▶ **Task directions**
Take the data below and extract the lines from the one with "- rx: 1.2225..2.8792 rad" to the one with "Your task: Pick", inclusive, exactly as written.

▶ **Recorded data**
*** Block opens ***
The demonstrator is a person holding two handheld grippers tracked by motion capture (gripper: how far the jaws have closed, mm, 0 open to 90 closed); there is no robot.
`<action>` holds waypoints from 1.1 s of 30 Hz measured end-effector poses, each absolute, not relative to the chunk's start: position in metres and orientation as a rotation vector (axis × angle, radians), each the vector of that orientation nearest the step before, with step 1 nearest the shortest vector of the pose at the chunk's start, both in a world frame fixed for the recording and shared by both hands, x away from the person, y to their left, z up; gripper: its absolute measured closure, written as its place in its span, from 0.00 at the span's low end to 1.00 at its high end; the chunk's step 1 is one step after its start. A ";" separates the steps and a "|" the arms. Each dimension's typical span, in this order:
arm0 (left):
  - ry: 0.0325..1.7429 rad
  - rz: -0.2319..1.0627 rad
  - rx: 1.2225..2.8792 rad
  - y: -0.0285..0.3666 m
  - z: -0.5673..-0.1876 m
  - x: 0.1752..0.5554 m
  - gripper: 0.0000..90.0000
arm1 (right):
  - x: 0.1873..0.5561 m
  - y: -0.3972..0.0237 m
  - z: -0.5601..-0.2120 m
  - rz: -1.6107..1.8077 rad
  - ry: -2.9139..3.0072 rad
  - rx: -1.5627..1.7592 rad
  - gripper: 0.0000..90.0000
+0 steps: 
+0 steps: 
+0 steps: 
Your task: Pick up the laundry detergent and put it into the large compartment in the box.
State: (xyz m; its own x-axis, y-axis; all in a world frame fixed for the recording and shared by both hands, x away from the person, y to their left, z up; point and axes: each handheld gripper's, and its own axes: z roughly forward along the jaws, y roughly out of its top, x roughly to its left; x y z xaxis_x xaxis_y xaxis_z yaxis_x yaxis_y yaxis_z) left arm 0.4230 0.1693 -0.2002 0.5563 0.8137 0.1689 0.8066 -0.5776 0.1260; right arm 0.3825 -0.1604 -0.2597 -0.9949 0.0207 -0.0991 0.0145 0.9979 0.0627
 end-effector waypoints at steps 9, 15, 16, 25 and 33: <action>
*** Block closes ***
▶ **The completed task**
  - rx: 1.2225..2.8792 rad
  - y: -0.0285..0.3666 m
  - z: -0.5673..-0.1876 m
  - x: 0.1752..0.5554 m
  - gripper: 0.0000..90.0000
arm1 (right):
  - x: 0.1873..0.5561 m
  - y: -0.3972..0.0237 m
  - z: -0.5601..-0.2120 m
  - rz: -1.6107..1.8077 rad
  - ry: -2.9139..3.0072 rad
  - rx: -1.5627..1.7592 rad
  - gripper: 0.0000..90.0000
+0 steps: 
+0 steps: 
+0 steps: 
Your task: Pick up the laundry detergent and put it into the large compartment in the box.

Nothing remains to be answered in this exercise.